- **WORK INSTRUCTION**:
After repeating the line containing "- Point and", stop; until then, repeat each line of the listing below exactly, starting with the first.

- **DATA SHOWN**:
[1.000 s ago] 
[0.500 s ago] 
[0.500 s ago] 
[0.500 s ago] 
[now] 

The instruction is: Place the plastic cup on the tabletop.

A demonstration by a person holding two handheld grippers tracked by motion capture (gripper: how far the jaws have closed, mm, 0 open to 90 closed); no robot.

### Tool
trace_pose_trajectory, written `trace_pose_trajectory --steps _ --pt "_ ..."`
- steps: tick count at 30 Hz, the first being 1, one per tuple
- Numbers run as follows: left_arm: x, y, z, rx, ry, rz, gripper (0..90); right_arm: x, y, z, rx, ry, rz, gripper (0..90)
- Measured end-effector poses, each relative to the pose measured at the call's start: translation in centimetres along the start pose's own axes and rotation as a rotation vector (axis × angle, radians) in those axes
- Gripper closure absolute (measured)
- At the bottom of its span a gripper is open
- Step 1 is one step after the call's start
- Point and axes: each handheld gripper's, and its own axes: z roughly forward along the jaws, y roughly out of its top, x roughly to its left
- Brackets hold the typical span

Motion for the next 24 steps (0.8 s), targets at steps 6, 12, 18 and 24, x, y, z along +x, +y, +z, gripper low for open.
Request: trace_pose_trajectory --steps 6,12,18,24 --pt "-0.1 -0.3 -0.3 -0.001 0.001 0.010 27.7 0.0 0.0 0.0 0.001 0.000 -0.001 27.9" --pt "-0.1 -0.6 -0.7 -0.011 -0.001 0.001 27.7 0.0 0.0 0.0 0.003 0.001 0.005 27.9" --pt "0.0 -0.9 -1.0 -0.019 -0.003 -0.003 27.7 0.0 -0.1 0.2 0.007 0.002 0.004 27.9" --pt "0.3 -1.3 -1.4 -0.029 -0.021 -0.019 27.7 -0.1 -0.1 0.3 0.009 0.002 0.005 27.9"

- **SOLUTION FOR THIS TASK**:
[1.000 s ago] 
[0.500 s ago] 
[0.500 s ago] 
[0.500 s ago] 
[now] 

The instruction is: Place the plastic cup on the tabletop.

A demonstration by a person holding two handheld grippers tracked by motion capture (gripper: how far the jaws have closed, mm, 0 open to 90 closed); no robot.

### Tool
trace_pose_trajectory, written `trace_pose_trajectory --steps _ --pt "_ ..."`
- steps: tick count at 30 Hz, the first being 1, one per tuple
- Numbers run as follows: left_arm: x, y, z, rx, ry, rz, gripper (0..90); right_arm: x, y, z, rx, ry, rz, gripper (0..90)
- Measured end-effector poses, each relative to the pose measured at the call's start: translation in centimetres along the start pose's own axes and rotation as a rotation vector (axis × angle, radians) in those axes
- Gripper closure absolute (measured)
- At the bottom of its span a gripper is open
- Step 1 is one step after the call's start
- Point and axes: each handheld gripper's, and its own axes: z roughly forward along the jaws, y roughly out of its top, x roughly to its left

This exercise has been completed.